REQUIREMENT:
Repeat each entry. Keep every line exactly as it is.

TASK DATA:
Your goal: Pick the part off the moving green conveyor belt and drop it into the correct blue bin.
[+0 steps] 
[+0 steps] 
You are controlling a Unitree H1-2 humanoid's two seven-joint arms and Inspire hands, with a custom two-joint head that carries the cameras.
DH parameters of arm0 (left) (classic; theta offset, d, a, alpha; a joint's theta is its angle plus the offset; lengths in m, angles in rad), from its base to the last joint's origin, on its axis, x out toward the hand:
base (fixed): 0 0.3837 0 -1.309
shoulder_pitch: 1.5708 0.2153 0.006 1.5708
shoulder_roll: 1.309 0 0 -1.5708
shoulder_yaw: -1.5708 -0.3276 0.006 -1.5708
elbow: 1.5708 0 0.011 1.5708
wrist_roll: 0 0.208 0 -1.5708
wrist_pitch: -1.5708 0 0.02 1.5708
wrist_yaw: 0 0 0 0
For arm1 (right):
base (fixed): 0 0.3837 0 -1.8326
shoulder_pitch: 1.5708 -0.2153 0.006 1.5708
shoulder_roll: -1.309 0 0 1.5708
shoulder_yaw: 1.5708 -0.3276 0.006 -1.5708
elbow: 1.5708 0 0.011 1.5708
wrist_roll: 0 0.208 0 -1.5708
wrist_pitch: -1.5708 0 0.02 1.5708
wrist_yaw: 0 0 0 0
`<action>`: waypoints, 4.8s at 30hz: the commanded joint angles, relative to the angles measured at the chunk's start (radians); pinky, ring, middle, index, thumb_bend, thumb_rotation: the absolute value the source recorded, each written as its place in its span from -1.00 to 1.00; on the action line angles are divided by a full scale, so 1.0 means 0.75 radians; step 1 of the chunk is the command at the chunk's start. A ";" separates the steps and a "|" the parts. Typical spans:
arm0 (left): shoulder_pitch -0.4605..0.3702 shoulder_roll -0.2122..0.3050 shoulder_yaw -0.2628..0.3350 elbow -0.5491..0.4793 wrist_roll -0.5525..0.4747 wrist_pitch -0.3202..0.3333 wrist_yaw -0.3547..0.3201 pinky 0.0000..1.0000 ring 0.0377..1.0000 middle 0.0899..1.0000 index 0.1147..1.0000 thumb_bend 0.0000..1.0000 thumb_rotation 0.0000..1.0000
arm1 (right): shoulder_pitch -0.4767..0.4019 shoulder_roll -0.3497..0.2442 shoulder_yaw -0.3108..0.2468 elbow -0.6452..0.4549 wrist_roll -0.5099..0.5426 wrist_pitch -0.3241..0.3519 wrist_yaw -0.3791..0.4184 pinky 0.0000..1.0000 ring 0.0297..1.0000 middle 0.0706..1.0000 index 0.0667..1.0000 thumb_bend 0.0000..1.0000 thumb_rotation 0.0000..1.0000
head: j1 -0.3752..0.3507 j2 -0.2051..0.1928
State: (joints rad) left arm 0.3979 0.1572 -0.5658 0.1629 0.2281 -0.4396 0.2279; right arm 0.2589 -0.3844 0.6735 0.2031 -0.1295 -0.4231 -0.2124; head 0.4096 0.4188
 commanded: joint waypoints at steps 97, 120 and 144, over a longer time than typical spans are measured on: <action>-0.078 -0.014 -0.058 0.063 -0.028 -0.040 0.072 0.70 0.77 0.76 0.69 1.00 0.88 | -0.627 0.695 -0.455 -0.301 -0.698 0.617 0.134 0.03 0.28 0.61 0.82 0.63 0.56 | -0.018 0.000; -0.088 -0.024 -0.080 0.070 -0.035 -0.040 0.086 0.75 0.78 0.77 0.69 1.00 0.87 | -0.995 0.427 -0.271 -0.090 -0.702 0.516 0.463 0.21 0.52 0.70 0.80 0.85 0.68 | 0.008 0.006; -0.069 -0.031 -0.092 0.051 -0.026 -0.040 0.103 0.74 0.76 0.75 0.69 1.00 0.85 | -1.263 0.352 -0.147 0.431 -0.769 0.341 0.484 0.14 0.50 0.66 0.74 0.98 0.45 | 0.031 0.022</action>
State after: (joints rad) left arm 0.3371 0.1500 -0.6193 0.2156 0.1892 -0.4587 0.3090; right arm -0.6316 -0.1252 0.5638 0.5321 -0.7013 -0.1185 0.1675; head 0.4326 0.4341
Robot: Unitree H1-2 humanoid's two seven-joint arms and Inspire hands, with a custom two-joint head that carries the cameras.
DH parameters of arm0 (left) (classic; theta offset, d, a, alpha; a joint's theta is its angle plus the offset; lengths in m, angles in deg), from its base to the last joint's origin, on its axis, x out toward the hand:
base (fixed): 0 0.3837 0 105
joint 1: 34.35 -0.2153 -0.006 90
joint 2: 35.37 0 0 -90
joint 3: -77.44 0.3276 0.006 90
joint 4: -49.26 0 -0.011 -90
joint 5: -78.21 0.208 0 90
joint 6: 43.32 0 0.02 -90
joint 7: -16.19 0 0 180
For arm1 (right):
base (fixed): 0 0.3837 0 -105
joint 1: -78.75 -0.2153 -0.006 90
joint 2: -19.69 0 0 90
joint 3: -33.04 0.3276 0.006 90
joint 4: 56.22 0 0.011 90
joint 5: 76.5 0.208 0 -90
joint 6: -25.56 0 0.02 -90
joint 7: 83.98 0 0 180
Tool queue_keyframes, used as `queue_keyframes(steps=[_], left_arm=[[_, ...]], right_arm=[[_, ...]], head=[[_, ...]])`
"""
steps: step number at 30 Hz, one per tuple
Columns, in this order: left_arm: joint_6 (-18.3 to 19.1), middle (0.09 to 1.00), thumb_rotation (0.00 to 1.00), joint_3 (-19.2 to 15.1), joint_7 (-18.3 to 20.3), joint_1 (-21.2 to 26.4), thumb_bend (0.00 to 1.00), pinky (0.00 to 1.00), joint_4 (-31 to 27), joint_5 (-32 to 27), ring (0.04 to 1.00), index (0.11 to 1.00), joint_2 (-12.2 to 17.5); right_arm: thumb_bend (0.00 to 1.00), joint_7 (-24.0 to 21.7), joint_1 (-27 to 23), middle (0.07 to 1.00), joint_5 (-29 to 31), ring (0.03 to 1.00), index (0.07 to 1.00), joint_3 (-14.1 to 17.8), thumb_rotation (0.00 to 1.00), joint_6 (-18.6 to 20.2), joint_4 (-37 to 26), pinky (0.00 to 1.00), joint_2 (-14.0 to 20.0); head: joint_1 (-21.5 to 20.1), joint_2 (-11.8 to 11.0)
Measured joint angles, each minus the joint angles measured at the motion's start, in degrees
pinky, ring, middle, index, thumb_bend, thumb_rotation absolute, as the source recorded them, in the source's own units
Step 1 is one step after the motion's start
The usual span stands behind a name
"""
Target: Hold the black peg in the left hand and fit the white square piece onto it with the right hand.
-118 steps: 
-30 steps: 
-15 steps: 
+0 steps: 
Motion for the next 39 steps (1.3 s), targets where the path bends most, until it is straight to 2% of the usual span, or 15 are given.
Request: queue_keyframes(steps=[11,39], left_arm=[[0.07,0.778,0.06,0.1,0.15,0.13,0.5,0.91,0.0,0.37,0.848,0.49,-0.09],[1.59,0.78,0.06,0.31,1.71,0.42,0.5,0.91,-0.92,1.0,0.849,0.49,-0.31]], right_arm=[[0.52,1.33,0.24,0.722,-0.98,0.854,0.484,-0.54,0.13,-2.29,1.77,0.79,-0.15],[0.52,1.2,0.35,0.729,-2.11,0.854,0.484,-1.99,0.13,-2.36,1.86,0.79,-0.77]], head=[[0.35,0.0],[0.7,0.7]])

ANSWER TO THIS EXERCISE:
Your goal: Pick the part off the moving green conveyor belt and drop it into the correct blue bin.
[+0 steps] 
[+0 steps] 
You are controlling a Unitree H1-2 humanoid's two seven-joint arms and Inspire hands, with a custom two-joint head that carries the cameras.
DH parameters of arm0 (left) (classic; theta offset, d, a, alpha; a joint's theta is its angle plus the offset; lengths in m, angles in rad), from its base to the last joint's origin, on its axis, x out toward the hand:
base (fixed): 0 0.3837 0 -1.309
shoulder_pitch: 1.5708 0.2153 0.006 1.5708
shoulder_roll: 1.309 0 0 -1.5708
shoulder_yaw: -1.5708 -0.3276 0.006 -1.5708
elbow: 1.5708 0 0.011 1.5708
wrist_roll: 0 0.208 0 -1.5708
wrist_pitch: -1.5708 0 0.02 1.5708
wrist_yaw: 0 0 0 0
For arm1 (right):
base (fixed): 0 0.3837 0 -1.8326
shoulder_pitch: 1.5708 -0.2153 0.006 1.5708
shoulder_roll: -1.309 0 0 1.5708
shoulder_yaw: 1.5708 -0.3276 0.006 -1.5708
elbow: 1.5708 0 0.011 1.5708
wrist_roll: 0 0.208 0 -1.5708
wrist_pitch: -1.5708 0 0.02 1.5708
wrist_yaw: 0 0 0 0
`<action>`: waypoints, 4.8s at 30hz: the commanded joint angles, relative to the angles measured at the chunk's start (radians); pinky, ring, middle, index, thumb_bend, thumb_rotation: the absolute value the source recorded, each written as its place in its span from -1.00 to 1.00; on the action line angles are divided by a full scale, so 1.0 means 0.75 radians; step 1 of the chunk is the command at the chunk's start. A ";" separates the steps and a "|" the parts. Typical spans:
arm0 (left): shoulder_pitch -0.4605..0.3702 shoulder_roll -0.2122..0.3050 shoulder_yaw -0.2628..0.3350 elbow -0.5491..0.4793 wrist_roll -0.5525..0.4747 wrist_pitch -0.3202..0.3333 wrist_yaw -0.3547..0.3201 pinky 0.0000..1.0000 ring 0.0377..1.0000 middle 0.0899..1.0000 index 0.1147..1.0000 thumb_bend 0.0000..1.0000 thumb_rotation 0.0000..1.0000
arm1 (right): shoulder_pitch -0.4767..0.4019 shoulder_roll -0.3497..0.2442 shoulder_yaw -0.3108..0.2468 elbow -0.6452..0.4549 wrist_roll -0.5099..0.5426 wrist_pitch -0.3241..0.3519 wrist_yaw -0.3791..0.4184 pinky 0.0000..1.0000 ring 0.0297..1.0000 middle 0.0706..1.0000 index 0.0667..1.0000 thumb_bend 0.0000..1.0000 thumb_rotation 0.0000..1.0000
head: j1 -0.3752..0.3507 j2 -0.2051..0.1928
State: (joints rad) left arm 0.3979 0.1572 -0.5658 0.1629 0.2281 -0.4396 0.2279; right arm 0.2589 -0.3844 0.6735 0.2031 -0.1295 -0.4231 -0.2124; head 0.4096 0.4188
 commanded: joint waypoints at steps 97, 120 and 144, over a longer time than typical spans are measured on: <action>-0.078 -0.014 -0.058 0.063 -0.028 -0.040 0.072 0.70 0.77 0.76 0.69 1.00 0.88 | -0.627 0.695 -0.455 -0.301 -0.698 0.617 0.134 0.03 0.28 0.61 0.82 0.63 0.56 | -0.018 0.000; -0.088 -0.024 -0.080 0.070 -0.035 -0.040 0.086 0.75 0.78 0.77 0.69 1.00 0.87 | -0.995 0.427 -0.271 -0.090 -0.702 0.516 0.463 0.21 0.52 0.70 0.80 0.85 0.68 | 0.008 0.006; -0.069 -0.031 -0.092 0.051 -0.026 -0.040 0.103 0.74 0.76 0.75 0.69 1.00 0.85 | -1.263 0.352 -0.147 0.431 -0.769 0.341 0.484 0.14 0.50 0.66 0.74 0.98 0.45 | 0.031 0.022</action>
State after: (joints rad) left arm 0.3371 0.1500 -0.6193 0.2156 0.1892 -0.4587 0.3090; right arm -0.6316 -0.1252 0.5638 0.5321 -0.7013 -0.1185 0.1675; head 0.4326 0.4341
Robot: Unitree H1-2 humanoid's two seven-joint arms and Inspire hands, with a custom two-joint head that carries the cameras.
DH parameters of arm0 (left) (classic; theta offset, d, a, alpha; a joint's theta is its angle plus the offset; lengths in m, angles in deg), from its base to the last joint's origin, on its axis, x out toward the hand:
base (fixed): 0 0.3837 0 105
joint 1: 34.35 -0.2153 -0.006 90
joint 2: 35.37 0 0 -90
joint 3: -77.44 0.3276 0.006 90
joint 4: -49.26 0 -0.011 -90
joint 5: -78.21 0.208 0 90
joint 6: 43.32 0 0.02 -90
joint 7: -16.19 0 0 180
For arm1 (right):
base (fixed): 0 0.3837 0 -105
joint 1: -78.75 -0.2153 -0.006 90
joint 2: -19.69 0 0 90
joint 3: -33.04 0.3276 0.006 90
joint 4: 56.22 0 0.011 90
joint 5: 76.5 0.208 0 -90
joint 6: -25.56 0 0.02 -90
joint 7: 83.98 0 0 180
Tool queue_keyframes, used as `queue_keyframes(steps=[_], left_arm=[[_, ...]], right_arm=[[_, ...]], head=[[_, ...]])`
"""
steps: step number at 30 Hz, one per tuple
Columns, in this order: left_arm: joint_6 (-18.3 to 19.1), middle (0.09 to 1.00), thumb_rotation (0.00 to 1.00), joint_3 (-19.2 to 15.1), joint_7 (-18.3 to 20.3), joint_1 (-21.2 to 26.4), thumb_bend (0.00 to 1.00), pinky (0.00 to 1.00), joint_4 (-31 to 27), joint_5 (-32 to 27), ring (0.04 to 1.00), index (0.11 to 1.00), joint_2 (-12.2 to 17.5); right_arm: thumb_bend (0.00 to 1.00), joint_7 (-24.0 to 21.7), joint_1 (-27 to 23), middle (0.07 to 1.00), joint_5 (-29 to 31), ring (0.03 to 1.00), index (0.07 to 1.00), joint_3 (-14.1 to 17.8), thumb_rotation (0.00 to 1.00), joint_6 (-18.6 to 20.2), joint_4 (-37 to 26), pinky (0.00 to 1.00), joint_2 (-14.0 to 20.0); head: joint_1 (-21.5 to 20.1), joint_2 (-11.8 to 11.0)
Measured joint angles, each minus the joint angles measured at the motion's start, in degrees
pinky, ring, middle, index, thumb_bend, thumb_rotation absolute, as the source recorded them, in the source's own units
Step 1 is one step after the motion's start
The usual span stands behind a name
"""
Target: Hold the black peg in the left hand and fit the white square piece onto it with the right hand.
-118 steps: 
-30 steps: 
-15 steps: 
+0 steps: 
Motion for the next 39 steps (1.3 s), targets where the path bends most, until it is straight to 2% of the usual span, or 15 are given.
Request: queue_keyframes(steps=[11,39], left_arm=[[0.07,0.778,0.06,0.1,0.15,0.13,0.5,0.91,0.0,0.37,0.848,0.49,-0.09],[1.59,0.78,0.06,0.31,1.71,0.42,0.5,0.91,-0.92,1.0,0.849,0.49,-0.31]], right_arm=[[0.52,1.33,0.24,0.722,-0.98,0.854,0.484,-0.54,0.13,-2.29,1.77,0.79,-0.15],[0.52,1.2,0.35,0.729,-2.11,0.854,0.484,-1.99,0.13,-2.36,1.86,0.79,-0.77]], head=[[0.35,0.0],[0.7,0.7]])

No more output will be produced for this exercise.